From Figure 6a, TWSC mainly showed an increasing trend in Sichuan. The region with the largest growth was the eastern part of Sichuan (4~6 mm/a), followed by the central and western parts of Sichuan (1.5~4 mm/a and 0~1.5 mm/a). Combining Figure 6a,b, it showed that there was a significant slowing growth trend in the northwestern and northeastern parts of Sichuan, while a significant accelerating increasing trend appeared in the southern part of Sichuan. The reason for the slowing growth trend of TWSC in the northwestern parts of Sichuan may be due to the melting of mountain glaciers caused by global warming [47].

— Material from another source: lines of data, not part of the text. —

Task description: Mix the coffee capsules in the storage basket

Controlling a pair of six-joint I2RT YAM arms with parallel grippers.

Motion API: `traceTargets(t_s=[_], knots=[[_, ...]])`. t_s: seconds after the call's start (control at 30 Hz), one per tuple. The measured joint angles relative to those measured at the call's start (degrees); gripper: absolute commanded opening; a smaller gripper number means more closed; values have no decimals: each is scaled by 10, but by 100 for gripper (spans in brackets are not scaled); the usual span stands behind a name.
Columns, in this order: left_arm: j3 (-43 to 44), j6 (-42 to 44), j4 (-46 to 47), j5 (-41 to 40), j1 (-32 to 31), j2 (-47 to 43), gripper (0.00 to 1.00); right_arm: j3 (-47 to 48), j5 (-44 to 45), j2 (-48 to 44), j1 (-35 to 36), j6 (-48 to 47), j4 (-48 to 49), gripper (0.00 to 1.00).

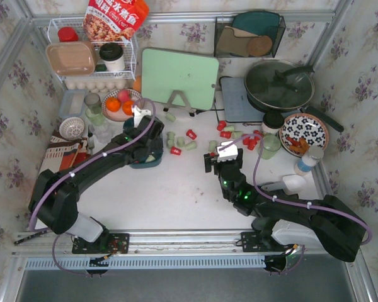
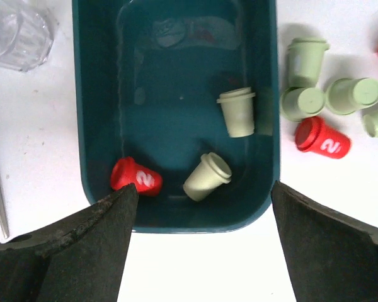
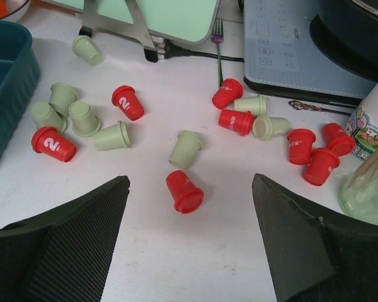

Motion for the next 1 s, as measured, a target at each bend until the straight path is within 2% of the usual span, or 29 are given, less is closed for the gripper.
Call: traceTargets(t_s=[0.17,0.33,0.53,0.77,1.0], knots=[[29,31,23,28,-19,22,80,0,0,-1,0,0,0,86],[126,59,23,67,-64,112,79,0,0,-1,0,0,0,86],[210,59,1,71,-92,205,78,0,0,-2,0,0,-1,86],[256,59,-37,66,-91,279,78,0,0,-6,0,0,-4,86],[265,57,-57,67,-83,331,78,0,0,-7,0,0,-6,86]])
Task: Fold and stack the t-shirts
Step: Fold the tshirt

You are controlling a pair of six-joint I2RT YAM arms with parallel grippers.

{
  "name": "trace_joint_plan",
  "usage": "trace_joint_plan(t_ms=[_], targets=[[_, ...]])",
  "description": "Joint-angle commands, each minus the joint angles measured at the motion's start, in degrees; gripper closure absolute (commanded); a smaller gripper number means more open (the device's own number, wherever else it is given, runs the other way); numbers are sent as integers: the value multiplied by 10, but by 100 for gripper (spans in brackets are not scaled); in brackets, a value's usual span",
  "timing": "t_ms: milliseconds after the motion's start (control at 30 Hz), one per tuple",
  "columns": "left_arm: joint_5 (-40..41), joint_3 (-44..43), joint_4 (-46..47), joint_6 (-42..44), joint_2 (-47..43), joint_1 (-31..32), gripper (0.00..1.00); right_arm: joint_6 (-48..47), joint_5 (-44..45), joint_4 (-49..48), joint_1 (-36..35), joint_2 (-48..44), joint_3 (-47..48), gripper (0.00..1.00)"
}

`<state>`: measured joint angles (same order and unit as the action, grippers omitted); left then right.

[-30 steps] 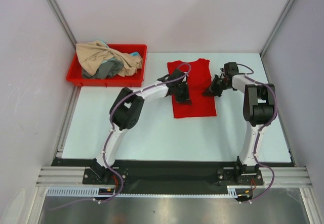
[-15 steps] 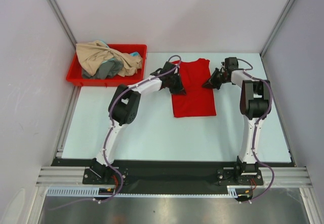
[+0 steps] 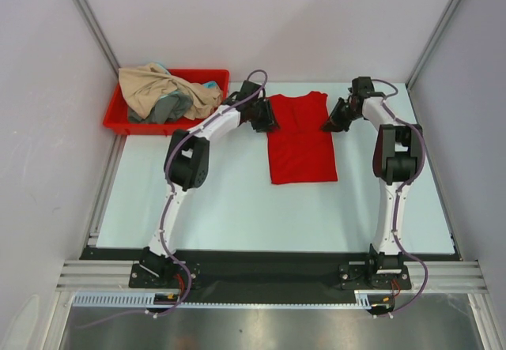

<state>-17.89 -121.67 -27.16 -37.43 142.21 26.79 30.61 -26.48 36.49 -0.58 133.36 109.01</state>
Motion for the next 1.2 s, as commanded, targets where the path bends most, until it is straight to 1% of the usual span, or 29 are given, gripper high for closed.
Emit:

5.3. The Correlation Analysis between TWSC and Natural Variability

PPT and ET are the two most important meteorological variables and can reflect the influence of climate change [48,49]. Therefore, we analyzed the spatial distribution of long-term trend change and the acceleration of PPT and ET in Sichuan (Figure 7). From Figure 7a, PPT showed an increasing trend in the research region, which is consistent with the variation of TWS (Figure 6a). Among them, the region with the most significant growth trend was the southern part of Sichuan (long-term trend change ranged from 1.5~2.5 mm/a), while the increasing trend was not significant in the northeastern part of Sichuan, which ranged from 0~0.5 mm/a. Except for the northeastern part of Sichuan, the acceleration changes in the other study regions were all positive (Figure 7b). The acceleration in the southern part was the largest, which ranged from 0.1~0.25 mm/a2.

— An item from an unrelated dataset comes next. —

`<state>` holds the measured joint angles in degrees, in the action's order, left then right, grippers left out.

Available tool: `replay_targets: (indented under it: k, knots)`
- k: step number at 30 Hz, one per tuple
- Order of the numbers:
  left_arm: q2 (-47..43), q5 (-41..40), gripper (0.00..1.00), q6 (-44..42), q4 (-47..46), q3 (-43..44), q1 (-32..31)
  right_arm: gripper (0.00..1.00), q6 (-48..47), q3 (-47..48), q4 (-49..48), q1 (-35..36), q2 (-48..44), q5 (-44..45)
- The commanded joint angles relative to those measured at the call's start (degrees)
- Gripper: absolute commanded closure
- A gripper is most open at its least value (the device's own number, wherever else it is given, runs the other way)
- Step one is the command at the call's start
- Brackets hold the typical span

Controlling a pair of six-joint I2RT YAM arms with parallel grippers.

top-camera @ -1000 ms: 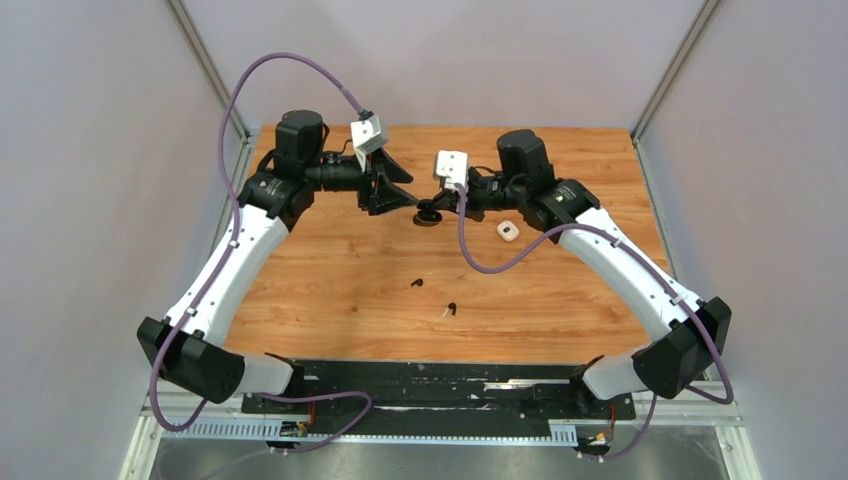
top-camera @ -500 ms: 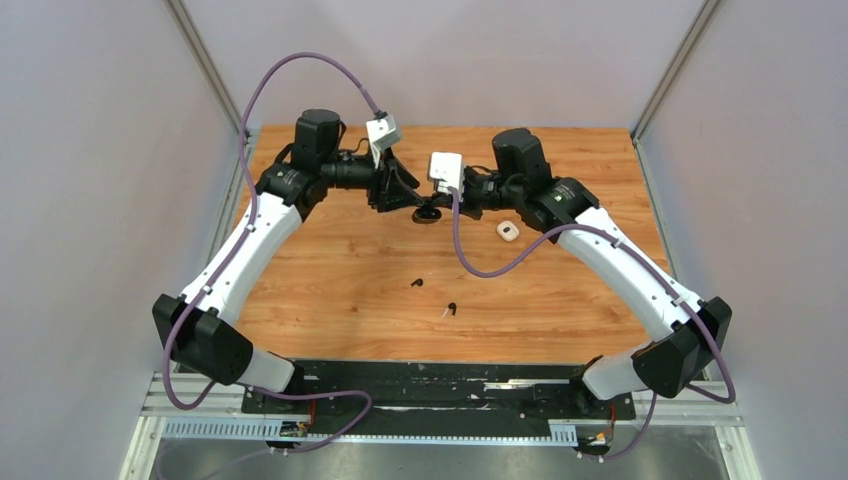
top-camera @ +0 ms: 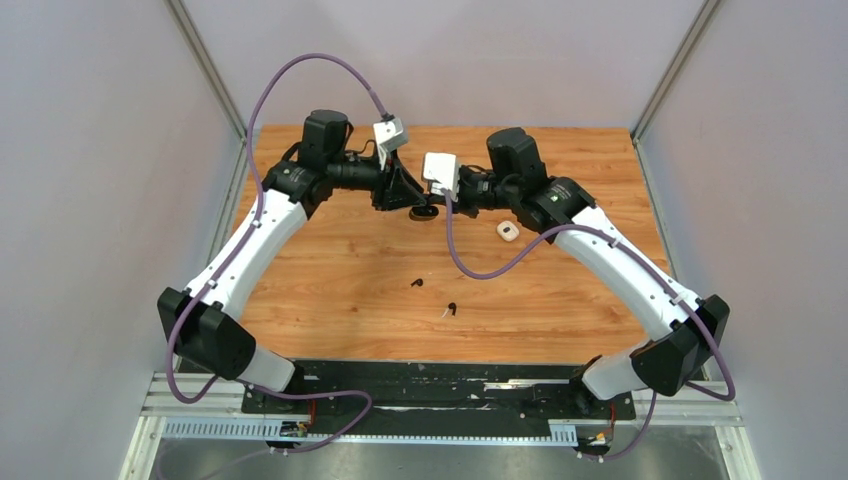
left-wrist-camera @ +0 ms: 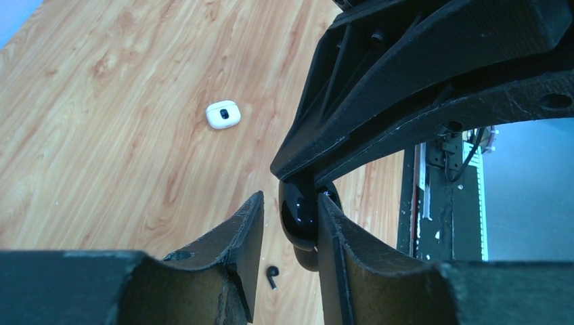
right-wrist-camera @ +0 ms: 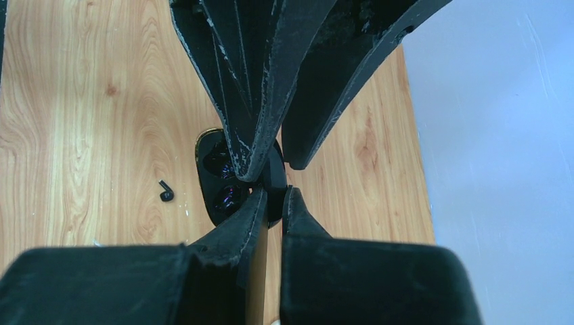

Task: Insert the wireless bluetooth earbuds into the charging case
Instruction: Adjust the charging case.

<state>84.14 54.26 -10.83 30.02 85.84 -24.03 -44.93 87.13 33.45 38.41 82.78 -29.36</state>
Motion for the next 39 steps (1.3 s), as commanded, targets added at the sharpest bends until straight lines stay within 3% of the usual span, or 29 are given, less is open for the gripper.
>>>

Figure 6 shows that there were the significant increasing trends of ET in most regions of Sichuan, except for the northeast of Sichuan. In particular, the increase in ET in the southern part of Sichuan ranged from 0.6~1 mm/a. In terms of acceleration (Figure 7d), the change trend of TWSC in most regions of Sichuan generally showed a slowing trend and those in the western and southern part of Sichuan showed an accelerating trend. When compared in Figure 7a,c, although PPT and ET showed increasing trends in most regions of Sichuan, the growth rate of PPT was greater than that of ET. Therefore, it led to an increase in TWSC (Figure 6a) without considering other factors. Comparing Figure 6 and Figure 7, the change trend of TWSC in the southern part of Sichuan more clearly indicated that the increase in TWSC was mainly caused by PPT, and the slowdown in the increasing trend of TWSC in northeastern Sichuan was also attributed to the slowdown in the growth trend of PPT.

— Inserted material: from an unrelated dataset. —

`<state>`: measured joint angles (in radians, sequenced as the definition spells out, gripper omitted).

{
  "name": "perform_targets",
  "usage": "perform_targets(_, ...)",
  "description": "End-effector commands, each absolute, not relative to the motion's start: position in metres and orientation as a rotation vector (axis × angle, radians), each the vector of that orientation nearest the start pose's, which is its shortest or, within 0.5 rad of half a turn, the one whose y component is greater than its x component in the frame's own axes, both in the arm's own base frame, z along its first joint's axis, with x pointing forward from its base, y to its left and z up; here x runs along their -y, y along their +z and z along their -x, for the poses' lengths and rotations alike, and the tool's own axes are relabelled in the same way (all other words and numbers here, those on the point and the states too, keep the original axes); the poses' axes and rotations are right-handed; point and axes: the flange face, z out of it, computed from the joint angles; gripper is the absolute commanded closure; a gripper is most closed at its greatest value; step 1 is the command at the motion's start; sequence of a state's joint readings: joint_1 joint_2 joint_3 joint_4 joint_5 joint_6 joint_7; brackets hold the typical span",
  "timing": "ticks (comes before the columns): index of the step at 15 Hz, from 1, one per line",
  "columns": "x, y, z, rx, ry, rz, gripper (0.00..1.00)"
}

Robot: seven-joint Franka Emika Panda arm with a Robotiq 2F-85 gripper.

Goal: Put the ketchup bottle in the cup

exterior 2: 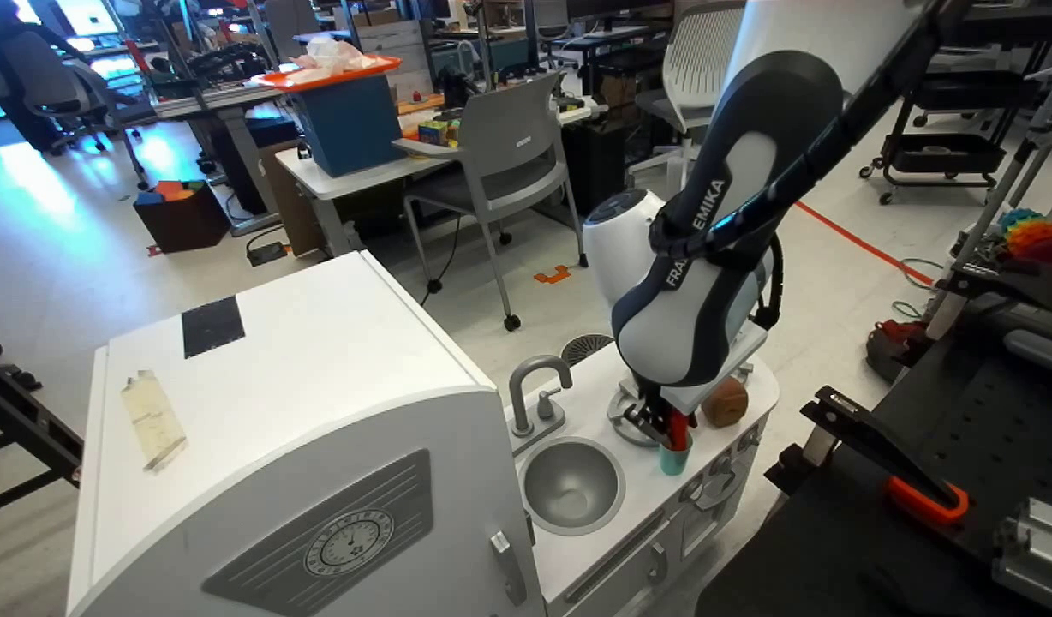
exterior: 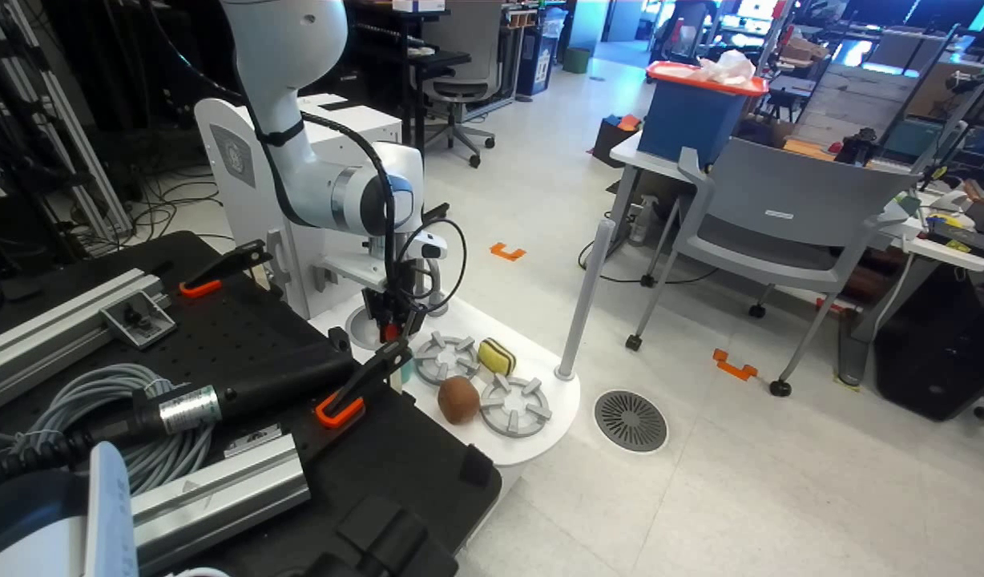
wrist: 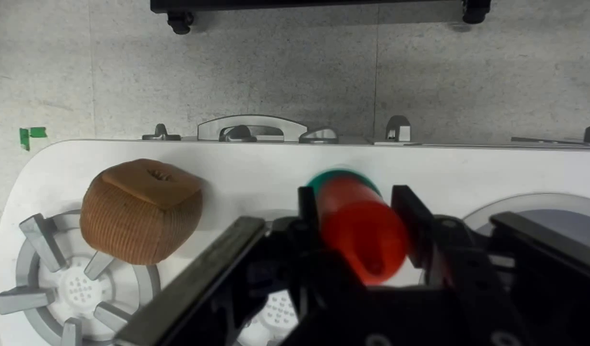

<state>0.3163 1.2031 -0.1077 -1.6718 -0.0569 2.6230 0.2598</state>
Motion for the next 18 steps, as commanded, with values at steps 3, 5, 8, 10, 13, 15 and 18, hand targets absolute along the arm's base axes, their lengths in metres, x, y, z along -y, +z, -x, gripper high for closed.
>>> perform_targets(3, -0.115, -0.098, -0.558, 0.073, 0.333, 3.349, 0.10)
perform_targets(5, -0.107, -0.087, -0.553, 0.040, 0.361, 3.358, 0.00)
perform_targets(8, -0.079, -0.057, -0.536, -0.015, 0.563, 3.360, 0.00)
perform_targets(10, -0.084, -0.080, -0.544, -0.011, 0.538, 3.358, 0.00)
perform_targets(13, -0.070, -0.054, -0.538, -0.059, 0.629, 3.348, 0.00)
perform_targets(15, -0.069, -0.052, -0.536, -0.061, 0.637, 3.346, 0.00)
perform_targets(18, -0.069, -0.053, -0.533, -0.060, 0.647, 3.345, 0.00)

To describe the influence of natural factors on TWSC in the research region, we compared the time series of monthly TWSC with PPT, ET, runoff, and TWSCc in the study period and calculated the correlation coefficients between TWSC and PPT, ET, runoff, and TWSCc (Figure 8). As the main input source of TWSC, PPT has always been regarded as one of the most important factors affecting regional TWSC. Figure 8 shows that PPT, ET, and runoff variations in the study period were about −10~20 cm, −6~6 cm, and −0.5~3 cm, respectively. This shows that the amplitude of the time series of PPT was greater than that of ET and runoff. TWSC, PPT, ET, and runoff had the significant seasonality, but there was no significant correlation between TWSC and PPT, ET, and runoff. Comparing Figure 8b,d,f, the natural factor with the strongest correlation with TWSC was runoff (0.41), followed by PPT (0.39) and ET (0.29). According to Equation (20), we calculated the time series of TWSCc data. Figure 8h shows that TWSC had a strong correlation with TWSCc. Table 5 shows the long-term trend change, acceleration, annual amplitude, and annual phase of TWSC, PPT, ET, runoff, and TWSCc. From Table 5, PPT had a significant increasing trend (1.42 ± 0.69 mm/a), but the change trend of ET and runoff was not as significant (0.32 ± 0.17 mm/a and 0.07 ± 0.07 mm/a). The increasing trend of TWSCc (0.37 ± 0.53 mm/a) was not significant. This suggests that the main reason for the growth of TWSC (3.83 ± 0.54 mm/a) was not from natural factors.
To study the correlation between the nature factors and TWSC in the different regions of Sichuan, we also calculated the correlation coefficients between TWSC and the above natural factors in five economic regions of Sichuan (Table 6). The results in Table 4 all passed the significant test of p < 0.01. In the five regions, the three natural factors and TWSCc had no significant correlation with TWSC. We found that there were differences in the correlation between natural factors and TWSC in the different region. Among the five regions, the strongest correlation was between TWSC and TWSCc in CDP (0.41) because the correlation coefficient between TWSC and runoff was the largest in CDP (0.48) and the correlation between TWSC and PPT in CDP (0.41) was second only to the one in NWS (0.42). This may be related to the abundant rainfall and dense river network in CDP [5]. In PX, the correlation between TWSC and ET was the strongest (0.45), which is due to the abundant sunlight in the region [5].

5.4. The Correlation Analysis between TWSC and Human Variability

Except for the natural factors, human activities also had an important influence on regional TWSC [50,51]. The influence of human activities on regional TWSC was mainly through the two aspects of total water consumption for human activities and reservoir storage. The total water consumption includes production, domestic and ecological water consumption, and production water consumption contains industrial and agricultural water consumption.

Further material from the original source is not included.